Makan malam dimulai dengan pembicaraan formal yang sopan. Namun, saat hidangan penutup disajikan, suasana berubah menjadi lebih berat. Pak Handono meletakkan sendok peraknya, lalu menatap Yasmin dengan serius.

"Dokter Yasmin, kami sangat menghargai kerja keras Anda. Namun, Anda tahu bahwa keluarga Irjen Soedjatmiko mulai menekan rumah sakit terkait insiden semalam. Sebagai bentuk perlindungan kami kepada Anda, Aris telah menyusun sebuah dokumen deklarasi teknis."

Aris mengeluarkan sebuah map dari bawah meja dan menyodorkannya pada Yasmin.

"Ini hanya dokumen formal yang menyatakan bahwa ada 'anomali fisiologis' pada pasien yang tidak terdeteksi saat pre-op. Jika kamu menandatangani ini, secara hukum tanggung jawab medis akan berada pada tim anestesi, namun rumah sakit akan memberikan perlindungan penuh berupa pengacara terbaik dan jaminan bahwa izin praktekmu tidak akan dicabut," Aris menjelaskan dengan nada suara yang paling menenangkan yang bisa ia buat.

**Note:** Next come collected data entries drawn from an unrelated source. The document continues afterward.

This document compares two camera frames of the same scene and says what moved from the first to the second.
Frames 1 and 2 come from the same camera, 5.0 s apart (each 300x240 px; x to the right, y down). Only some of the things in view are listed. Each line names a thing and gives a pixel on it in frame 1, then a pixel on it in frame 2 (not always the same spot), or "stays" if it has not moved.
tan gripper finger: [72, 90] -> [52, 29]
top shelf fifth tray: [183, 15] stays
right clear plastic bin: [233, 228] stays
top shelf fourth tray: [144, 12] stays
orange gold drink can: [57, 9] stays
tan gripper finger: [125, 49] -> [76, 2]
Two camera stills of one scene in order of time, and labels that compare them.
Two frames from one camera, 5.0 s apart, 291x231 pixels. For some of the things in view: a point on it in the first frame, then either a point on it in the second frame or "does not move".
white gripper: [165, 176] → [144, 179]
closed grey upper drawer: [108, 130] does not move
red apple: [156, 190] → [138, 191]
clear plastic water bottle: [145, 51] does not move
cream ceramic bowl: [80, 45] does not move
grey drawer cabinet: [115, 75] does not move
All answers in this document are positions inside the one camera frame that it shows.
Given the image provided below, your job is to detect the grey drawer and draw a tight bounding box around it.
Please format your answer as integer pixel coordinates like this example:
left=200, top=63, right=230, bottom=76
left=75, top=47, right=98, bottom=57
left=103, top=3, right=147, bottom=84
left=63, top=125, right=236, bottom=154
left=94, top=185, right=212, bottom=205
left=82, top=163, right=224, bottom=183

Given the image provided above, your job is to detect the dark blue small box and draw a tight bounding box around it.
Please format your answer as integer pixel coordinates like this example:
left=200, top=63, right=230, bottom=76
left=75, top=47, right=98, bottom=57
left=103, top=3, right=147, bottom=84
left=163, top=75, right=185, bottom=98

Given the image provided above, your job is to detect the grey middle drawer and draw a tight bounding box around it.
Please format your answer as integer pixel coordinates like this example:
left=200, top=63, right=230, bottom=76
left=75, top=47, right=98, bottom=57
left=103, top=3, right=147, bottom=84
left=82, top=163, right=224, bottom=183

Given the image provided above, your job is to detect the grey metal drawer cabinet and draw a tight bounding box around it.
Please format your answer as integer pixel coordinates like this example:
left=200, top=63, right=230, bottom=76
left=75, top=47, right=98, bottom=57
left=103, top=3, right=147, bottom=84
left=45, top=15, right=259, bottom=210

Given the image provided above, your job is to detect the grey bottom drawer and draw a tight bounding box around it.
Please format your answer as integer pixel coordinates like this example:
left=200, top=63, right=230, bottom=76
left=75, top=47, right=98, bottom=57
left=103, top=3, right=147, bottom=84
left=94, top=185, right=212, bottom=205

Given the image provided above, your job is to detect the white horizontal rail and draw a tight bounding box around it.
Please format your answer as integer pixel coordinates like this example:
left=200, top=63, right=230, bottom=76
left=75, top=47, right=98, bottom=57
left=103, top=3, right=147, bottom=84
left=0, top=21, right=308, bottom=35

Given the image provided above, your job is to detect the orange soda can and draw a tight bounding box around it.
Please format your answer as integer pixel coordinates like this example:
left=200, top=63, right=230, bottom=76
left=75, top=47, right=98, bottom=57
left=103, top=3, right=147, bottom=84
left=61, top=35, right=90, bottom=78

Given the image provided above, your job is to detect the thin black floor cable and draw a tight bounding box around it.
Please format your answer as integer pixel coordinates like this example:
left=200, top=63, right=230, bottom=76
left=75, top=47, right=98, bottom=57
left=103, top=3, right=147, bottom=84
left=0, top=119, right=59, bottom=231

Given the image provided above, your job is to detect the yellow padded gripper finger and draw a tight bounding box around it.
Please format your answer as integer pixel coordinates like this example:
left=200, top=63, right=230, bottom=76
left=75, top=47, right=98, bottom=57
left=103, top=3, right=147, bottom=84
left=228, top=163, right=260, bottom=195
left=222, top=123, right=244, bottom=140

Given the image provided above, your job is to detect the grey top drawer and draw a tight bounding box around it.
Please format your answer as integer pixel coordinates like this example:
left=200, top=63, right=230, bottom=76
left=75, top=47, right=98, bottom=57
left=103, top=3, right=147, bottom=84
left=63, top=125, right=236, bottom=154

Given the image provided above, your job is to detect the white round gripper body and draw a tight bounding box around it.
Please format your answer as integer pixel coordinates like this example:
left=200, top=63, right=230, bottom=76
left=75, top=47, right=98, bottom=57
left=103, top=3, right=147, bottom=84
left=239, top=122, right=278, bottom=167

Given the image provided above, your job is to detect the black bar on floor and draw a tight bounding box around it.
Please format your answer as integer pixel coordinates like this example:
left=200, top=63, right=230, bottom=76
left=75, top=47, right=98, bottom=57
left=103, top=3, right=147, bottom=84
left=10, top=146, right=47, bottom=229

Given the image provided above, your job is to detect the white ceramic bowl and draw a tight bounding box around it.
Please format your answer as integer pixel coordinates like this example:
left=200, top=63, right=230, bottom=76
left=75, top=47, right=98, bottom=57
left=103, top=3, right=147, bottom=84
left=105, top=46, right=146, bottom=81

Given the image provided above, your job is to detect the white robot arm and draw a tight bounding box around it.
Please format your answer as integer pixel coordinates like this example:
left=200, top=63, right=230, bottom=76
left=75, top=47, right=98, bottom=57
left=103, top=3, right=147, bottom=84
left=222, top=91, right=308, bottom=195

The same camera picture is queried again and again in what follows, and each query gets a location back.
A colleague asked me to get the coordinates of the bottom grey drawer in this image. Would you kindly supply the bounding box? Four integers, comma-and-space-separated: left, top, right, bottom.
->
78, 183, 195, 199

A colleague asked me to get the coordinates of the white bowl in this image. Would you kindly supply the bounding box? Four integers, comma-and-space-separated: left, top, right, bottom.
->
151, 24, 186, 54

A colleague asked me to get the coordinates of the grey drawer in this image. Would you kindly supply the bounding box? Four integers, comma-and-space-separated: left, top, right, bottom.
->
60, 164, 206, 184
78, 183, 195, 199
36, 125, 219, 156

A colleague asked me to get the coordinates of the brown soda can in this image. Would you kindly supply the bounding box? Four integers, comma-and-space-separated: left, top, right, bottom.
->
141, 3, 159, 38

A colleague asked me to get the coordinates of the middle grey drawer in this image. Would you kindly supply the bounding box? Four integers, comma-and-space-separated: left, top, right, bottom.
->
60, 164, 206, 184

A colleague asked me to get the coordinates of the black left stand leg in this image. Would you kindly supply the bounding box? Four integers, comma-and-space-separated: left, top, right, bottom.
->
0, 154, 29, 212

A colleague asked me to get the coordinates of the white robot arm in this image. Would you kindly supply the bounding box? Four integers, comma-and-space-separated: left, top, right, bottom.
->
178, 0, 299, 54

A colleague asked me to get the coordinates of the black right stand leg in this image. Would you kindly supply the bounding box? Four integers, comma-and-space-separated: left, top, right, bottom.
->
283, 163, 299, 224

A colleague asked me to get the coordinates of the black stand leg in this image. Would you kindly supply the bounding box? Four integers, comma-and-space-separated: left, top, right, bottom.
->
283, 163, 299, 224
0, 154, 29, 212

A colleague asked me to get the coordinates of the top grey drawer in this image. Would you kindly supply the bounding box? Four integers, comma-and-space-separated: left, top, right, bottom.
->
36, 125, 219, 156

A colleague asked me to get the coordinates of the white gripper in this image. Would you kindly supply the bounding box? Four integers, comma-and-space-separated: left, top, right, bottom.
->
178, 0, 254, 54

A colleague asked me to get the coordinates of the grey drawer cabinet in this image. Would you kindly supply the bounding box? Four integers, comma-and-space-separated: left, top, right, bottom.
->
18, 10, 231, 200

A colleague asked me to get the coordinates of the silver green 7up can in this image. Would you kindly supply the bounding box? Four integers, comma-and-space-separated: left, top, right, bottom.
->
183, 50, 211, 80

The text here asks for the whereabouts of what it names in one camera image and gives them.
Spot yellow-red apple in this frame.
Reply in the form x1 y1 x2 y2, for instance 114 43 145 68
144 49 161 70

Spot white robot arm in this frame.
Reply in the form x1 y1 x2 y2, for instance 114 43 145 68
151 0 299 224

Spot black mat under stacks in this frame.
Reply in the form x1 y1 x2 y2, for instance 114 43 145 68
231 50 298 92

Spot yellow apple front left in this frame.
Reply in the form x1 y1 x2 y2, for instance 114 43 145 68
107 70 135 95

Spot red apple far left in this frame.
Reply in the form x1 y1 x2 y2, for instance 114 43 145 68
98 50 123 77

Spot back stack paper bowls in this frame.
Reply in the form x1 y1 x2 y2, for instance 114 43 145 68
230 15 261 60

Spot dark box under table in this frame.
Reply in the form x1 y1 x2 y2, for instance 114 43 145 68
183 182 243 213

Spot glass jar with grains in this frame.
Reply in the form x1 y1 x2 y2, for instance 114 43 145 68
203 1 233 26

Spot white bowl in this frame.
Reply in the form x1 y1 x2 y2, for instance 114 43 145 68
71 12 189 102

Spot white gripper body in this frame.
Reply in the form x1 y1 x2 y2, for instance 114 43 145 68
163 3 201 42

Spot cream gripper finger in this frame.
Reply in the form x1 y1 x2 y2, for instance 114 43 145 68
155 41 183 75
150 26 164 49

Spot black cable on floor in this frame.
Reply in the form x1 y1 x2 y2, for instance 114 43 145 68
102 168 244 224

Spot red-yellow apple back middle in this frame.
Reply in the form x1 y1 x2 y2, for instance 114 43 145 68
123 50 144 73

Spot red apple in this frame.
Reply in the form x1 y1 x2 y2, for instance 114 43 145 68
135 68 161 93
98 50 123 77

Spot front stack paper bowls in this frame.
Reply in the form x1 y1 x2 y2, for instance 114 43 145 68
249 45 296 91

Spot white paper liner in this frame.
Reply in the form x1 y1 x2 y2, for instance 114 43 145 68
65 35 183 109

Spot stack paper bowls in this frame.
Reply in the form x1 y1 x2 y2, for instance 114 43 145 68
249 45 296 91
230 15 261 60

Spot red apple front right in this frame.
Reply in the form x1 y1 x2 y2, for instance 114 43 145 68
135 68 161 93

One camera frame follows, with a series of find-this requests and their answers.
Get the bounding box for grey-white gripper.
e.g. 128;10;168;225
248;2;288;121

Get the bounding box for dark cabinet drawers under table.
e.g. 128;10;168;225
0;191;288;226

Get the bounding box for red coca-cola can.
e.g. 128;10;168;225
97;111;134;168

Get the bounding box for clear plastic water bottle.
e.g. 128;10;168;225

Yasmin membuka map itu. Jemarinya gemetar saat membaca baris demi baris. Secara teknis, dokumen itu memang terlihat seperti perlindungan, namun bagi seorang dokter yang paham hukum medis, dokumen ini adalah pengakuan bersalah yang terselubung. Jika ia menandatanganinya, ia akan menjadi tameng bagi kesalahan manajemen rumah sakit selamanya.

"Aris... tapi dosis yang saya berikan sudah benar. Saya yakin ada masalah dengan alat monitor atau kualitas obat bius yang disuplai," ucap Yasmin, suaranya mulai bergetar.

"Yas, dengar aku," Aris memegang tangan Yasmin, tatapannya memelas. "Keluarga Soedjatmiko butuh satu nama untuk disalahkan. Jika bukan kamu, mereka akan menuntut seluruh rumah sakit, dan ayahku akan hancur. Aku melakukan ini untuk menyelamatkan kita semua. Aku janji, setelah ini, kita akan menikah dan kamu tidak perlu khawatir soal apa pun lagi."

Yasmin menatap dokumen itu, lalu menatap Aris. Ia merasa terjebak di dalam sangkar emas yang pintunya perlahan menutup. Saat ia hendak meraih pena, sebuah suara yang sangat ia kenal terdengar dari arah pintu masuk ruang makan.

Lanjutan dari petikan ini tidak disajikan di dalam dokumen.